Bula spent many of her childhood summers in Assam, sauntering through tea gardens, journaling, and leading servant revolts against her family. As a young adult, Bula divided her time between performing in plays and musicals, as well as sketching, acrylic painting, writing, and listening to pop music. Her influences, which range from Prince, Tori Amos, Sarah McLaughlan, and Michael Jackson… to the Indian traditions of Lata Mangeshkar, Parveen Sultana, and Ravi Shankar… to the paintings of Van Gogh, Renoir, and Picasso… to 19th Century English literature and popular teenage fiction… to Immigrant Culture, Greek Mythology and Astronomy… eventually inspired her to create a style distinctly her own.

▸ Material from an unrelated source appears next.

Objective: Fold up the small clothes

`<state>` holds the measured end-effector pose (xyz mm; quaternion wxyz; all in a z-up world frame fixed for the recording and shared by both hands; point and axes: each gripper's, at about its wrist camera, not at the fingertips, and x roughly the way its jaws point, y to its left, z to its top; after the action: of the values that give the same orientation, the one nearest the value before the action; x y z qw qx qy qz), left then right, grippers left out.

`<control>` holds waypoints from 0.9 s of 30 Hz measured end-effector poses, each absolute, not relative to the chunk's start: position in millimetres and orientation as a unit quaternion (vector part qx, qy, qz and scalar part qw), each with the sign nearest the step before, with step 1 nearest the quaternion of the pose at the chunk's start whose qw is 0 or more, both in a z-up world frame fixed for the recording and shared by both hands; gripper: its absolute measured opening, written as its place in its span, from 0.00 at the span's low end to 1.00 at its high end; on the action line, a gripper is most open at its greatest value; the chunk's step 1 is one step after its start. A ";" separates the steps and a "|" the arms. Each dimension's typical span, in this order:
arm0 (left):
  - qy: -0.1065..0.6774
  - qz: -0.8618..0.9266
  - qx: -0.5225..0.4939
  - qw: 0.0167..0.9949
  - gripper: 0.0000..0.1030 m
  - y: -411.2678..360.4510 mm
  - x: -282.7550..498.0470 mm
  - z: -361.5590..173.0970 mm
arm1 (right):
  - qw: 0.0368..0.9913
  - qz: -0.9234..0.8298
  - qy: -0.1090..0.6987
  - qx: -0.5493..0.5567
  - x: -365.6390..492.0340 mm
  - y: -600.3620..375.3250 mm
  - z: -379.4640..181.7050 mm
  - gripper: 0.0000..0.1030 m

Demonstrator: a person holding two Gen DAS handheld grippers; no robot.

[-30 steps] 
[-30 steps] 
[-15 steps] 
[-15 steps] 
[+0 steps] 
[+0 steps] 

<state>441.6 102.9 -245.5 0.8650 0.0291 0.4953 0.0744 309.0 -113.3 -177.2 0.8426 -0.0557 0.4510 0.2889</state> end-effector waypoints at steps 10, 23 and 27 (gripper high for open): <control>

In the early part of her artistic career, Bula spent much time experimenting with new painting techniques, in an effort to gain mass, volume, unity and form. She began to contour her figures with a long brushstroke that followed but did not emphasize the outlines. Today, Bula is particularly noted as a modern artist for her ability to express an idea with a minimum of effort and economy of touch. Her subject matter is often the intimate world of a sensitive woman who discovered poetry in the simplest acts and gestures, and her delicate, subtle works have been constantly shown with those of the other surrealists, as well as at many official Salons.

In June of 2011, Bula wrote her first book of short stories, poems, unsent letters, and confessions, within a 24-hour time span. She titled the book, “Sand Nigga” after the lead story, created in memory of a prophetic teenage experience where she was inaccurately labeled as “Arab” and then expected to uphold the same superficial traditions of hatred towards others. As an Assamese woman, to boldly speak out about her own cultural experiences, and stand up against the idea that we are merely bodies to judge, was monumental. Thus, the book sold many copies worldwide and garnered much attention and admiration from readers and critics alike. “Sand Nigga” also contains renditions of Bula’s paintings from her first exhibit “Wo.Man,” named after the first poem in her book.


ARTIST STATEMENT

My paintings are infused with my thoughts and wishes for our beautiful tomorrow. If I could describe my art in one sentence, it would be: My purpose is to inspire, uplift and awaken the human soul and remind us all of something we often quite easily forget...that we are inherently perfect, just as we are.